Campañas de Espionaje Utilizando Versiones Falsas de Signal y Telegram: Implicaciones y Respuestas

En un reciente estudio, los investigadores de ciberseguridad de ESET han expuesto dos sofisticadas campañas de espionaje que involucraron el uso de versiones falsas de las populares aplicaciones de mensajería segura, Signal y Telegram. Estas campañas tenían como objetivo usuarios de Android en Estados Unidos y Europa, y se cree que el grupo chino GREF está detrás de estas operaciones.

El Modus Operandi de las Campañas de Espionaje

Los atacantes diseñaron versiones falsas de Signal y Telegram, que fueron publicadas en la Google Play Store y la Samsung Galaxy Store. Estas aplicaciones maliciosas, bautizadas como “Signal Plus Messenger” y “FlyGram”, se distribuyeron activamente durante un período de dos años, desde julio de 2020 hasta julio de 2022. Aparentemente legítimas, estas aplicaciones espía lograron atraer a miles de usuarios, en su mayoría de Estados Unidos, varios países de la Unión Europea y Ucrania.

Lukas Stefanko, autor del estudio, detalló que estas aplicaciones fraudulentas ofrecían todas las funciones de sus contrapartes legales, lo que dificultaba que los usuarios pudieran distinguir entre las versiones legítimas y las falsas. Sin embargo, en segundo plano, las aplicaciones maliciosas estaban cargadas con un software espía denominado “BadBazaar”.

Lukas Stefanko

El Propósito de BadBazaar y las Consecuencias del Espionaje

BadBazaar, una vez integrado en las aplicaciones de mensajería, tenía la capacidad de extraer información crucial de los dispositivos comprometidos. Esto incluía datos como la lista de contactos, registros de llamadas, aplicaciones instaladas y, sorprendentemente, incluso los propios chats de los usuarios. Lo más alarmante fue la revelación de que estas aplicaciones falsas establecían conexiones automáticas con servidores de comando y control, marcando un hito en el espionaje a través de Signal.

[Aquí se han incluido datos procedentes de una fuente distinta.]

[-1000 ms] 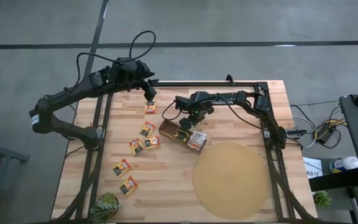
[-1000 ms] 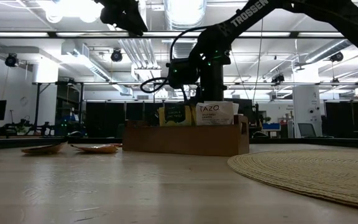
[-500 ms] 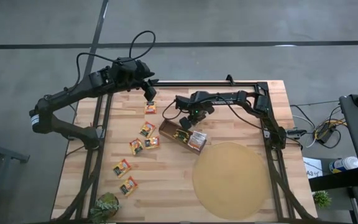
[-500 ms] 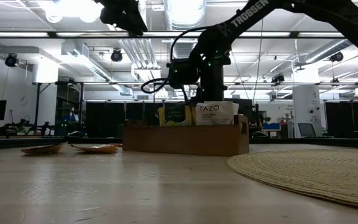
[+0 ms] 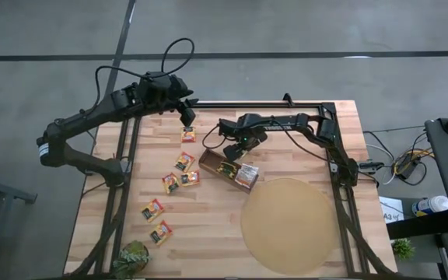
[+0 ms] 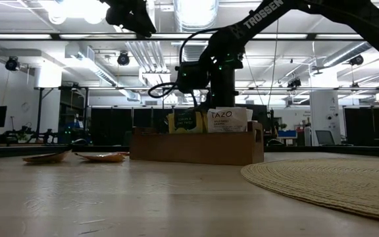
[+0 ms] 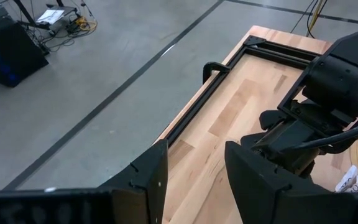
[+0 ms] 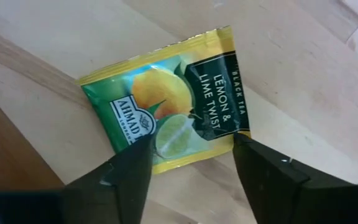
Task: Pick & Place Tea
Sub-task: Put the yellow tea bag into the middle section of the wooden organizer
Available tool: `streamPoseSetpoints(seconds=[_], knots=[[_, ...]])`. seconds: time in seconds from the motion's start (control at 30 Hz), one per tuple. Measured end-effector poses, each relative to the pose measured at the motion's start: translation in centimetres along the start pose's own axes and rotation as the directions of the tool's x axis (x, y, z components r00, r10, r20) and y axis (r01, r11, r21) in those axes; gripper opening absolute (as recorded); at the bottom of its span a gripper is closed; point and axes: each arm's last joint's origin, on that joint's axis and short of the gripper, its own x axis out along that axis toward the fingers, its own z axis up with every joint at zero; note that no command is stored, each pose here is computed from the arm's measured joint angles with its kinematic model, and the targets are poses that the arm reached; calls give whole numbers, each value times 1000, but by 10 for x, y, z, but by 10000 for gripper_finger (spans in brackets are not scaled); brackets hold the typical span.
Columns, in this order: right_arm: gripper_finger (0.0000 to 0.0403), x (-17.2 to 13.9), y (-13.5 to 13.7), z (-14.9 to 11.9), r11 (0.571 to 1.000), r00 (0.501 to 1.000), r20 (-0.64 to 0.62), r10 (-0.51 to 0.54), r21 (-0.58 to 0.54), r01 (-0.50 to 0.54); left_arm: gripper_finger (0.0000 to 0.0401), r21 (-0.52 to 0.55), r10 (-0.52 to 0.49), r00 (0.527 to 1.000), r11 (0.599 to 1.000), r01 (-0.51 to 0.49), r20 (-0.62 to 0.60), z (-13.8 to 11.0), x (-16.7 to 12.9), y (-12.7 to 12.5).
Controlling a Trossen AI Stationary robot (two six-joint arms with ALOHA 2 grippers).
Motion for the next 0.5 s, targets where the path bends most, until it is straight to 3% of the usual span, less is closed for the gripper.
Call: streamPoseSetpoints(seconds=[0.5], knots=[[289,-2,-1,1,1000,1000,-2,4,-24,-4,153,-27,-42,999,999,42,-1,0,0,-1]])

Mientras que en el caso de Telegram, los atacantes no lograron vincular la aplicación maliciosa FlyGram a las cuentas originales de los usuarios, sí lograron recopilar información valiosa sobre los dispositivos infectados. Aunque no pudieron interceptar los mensajes cifrados, aprovecharon la función de copia de seguridad de Telegram, que algunos usuarios habían activado por su cuenta en FlyGram.

Implicaciones y Respuestas

La exposición de estas campañas de espionaje subraya la continua sofisticación de los ataques cibernéticos dirigidos a plataformas de comunicación segura. Es preocupante observar cómo grupos como GREF emplean tácticas altamente elaboradas para comprometer la privacidad y seguridad de los usuarios.

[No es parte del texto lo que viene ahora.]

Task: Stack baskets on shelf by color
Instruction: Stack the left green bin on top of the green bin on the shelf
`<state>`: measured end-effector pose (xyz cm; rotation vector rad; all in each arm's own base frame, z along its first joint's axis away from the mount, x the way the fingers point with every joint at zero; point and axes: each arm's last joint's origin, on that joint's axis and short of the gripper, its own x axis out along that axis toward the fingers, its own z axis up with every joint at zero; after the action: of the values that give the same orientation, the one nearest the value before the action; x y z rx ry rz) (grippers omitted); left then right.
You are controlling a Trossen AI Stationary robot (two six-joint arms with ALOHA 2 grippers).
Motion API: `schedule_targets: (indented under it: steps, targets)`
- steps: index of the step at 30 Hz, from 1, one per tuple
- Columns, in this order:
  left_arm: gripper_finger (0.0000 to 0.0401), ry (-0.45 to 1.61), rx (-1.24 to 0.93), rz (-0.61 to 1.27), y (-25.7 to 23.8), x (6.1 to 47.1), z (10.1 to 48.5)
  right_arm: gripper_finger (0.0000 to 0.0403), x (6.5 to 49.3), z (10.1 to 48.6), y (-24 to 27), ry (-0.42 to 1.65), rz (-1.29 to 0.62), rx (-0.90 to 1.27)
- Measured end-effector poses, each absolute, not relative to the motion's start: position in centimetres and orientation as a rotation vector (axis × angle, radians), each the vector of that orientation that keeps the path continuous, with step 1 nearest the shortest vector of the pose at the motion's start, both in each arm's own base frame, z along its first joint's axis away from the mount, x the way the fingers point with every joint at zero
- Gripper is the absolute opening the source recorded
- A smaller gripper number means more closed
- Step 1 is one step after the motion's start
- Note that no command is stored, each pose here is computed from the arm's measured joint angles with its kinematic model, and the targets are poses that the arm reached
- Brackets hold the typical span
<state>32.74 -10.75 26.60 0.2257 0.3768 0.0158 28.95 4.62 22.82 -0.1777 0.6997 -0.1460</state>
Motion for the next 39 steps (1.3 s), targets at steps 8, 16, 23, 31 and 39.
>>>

Aunque Google ha eliminado las aplicaciones falsas de la Play Store, existe la posibilidad de que otras fuentes las sigan alojando. Por lo tanto, los usuarios deben permanecer vigilantes y asegurarse de descargar aplicaciones únicamente de fuentes confiables y verificadas.

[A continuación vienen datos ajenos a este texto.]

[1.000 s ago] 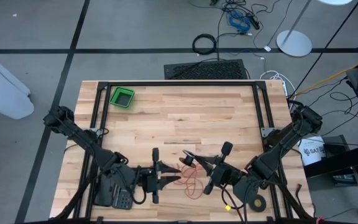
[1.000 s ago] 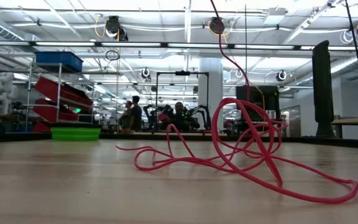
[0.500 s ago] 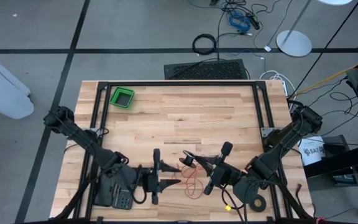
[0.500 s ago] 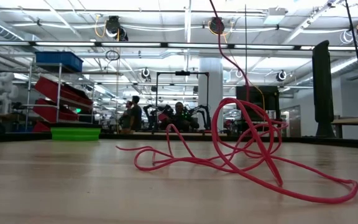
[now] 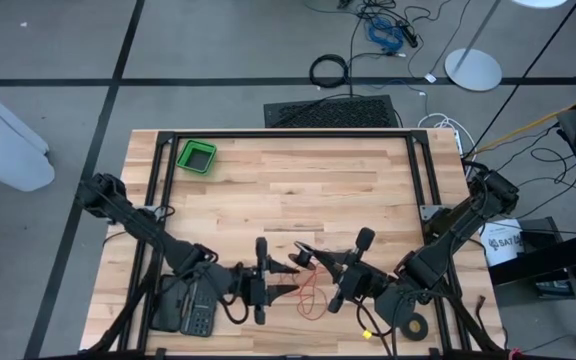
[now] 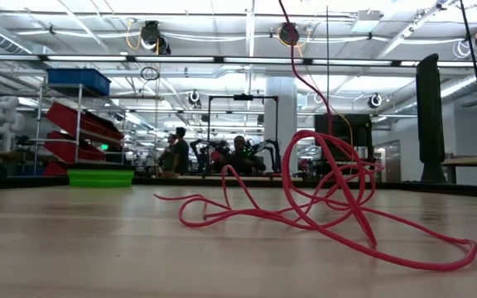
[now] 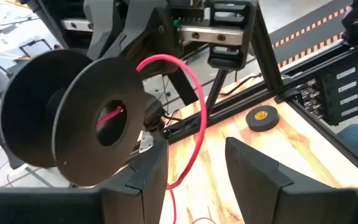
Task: Coil cords
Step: Coil the red wire into the spool
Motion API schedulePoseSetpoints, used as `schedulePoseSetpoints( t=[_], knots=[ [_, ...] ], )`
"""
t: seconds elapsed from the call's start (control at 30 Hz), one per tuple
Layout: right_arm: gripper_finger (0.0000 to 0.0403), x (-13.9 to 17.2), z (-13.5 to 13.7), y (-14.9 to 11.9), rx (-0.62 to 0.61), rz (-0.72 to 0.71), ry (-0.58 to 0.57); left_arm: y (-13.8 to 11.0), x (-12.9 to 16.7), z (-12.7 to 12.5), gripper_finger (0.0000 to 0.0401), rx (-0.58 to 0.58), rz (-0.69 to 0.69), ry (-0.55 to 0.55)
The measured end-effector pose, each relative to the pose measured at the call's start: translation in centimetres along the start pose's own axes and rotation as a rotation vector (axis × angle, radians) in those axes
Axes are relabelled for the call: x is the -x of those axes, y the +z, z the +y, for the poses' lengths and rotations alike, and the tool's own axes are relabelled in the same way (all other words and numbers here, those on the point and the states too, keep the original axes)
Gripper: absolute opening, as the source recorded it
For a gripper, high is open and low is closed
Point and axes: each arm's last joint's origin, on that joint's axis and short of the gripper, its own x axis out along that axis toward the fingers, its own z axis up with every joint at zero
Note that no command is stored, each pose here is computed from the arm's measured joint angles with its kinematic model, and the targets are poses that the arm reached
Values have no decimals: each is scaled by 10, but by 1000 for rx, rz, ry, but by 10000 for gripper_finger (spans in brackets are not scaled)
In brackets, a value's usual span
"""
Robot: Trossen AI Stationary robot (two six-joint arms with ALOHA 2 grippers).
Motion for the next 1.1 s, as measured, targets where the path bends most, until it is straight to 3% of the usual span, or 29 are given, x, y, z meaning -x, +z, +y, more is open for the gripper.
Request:
schedulePoseSetpoints(
  t=[1.1],
  knots=[
    [0, 0, 0, -1, 1, 2, 0, 0, 0, 1, 166, 0, 4, 17]
  ],
)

La colaboración entre ESET y la Google App Defense Alliance es fundamental para investigar y abordar estos tipos de ataques. La identificación y divulgación de estas campañas ayudan a concienciar a la comunidad sobre las amenazas emergentes y permiten a las empresas de seguridad cibernética y a las plataformas tecnológicas tomar medidas más eficaces para prevenir y mitigar futuros ataques.

En resumen, el descubrimiento de estas campañas de espionaje resalta la importancia de la ciberseguridad en el entorno digital actual. Los usuarios deben ser proactivos en la protección de su privacidad y seguridad, y las industrias deben seguir trabajando juntas para contrarrestar las crecientes amenazas cibernéticas.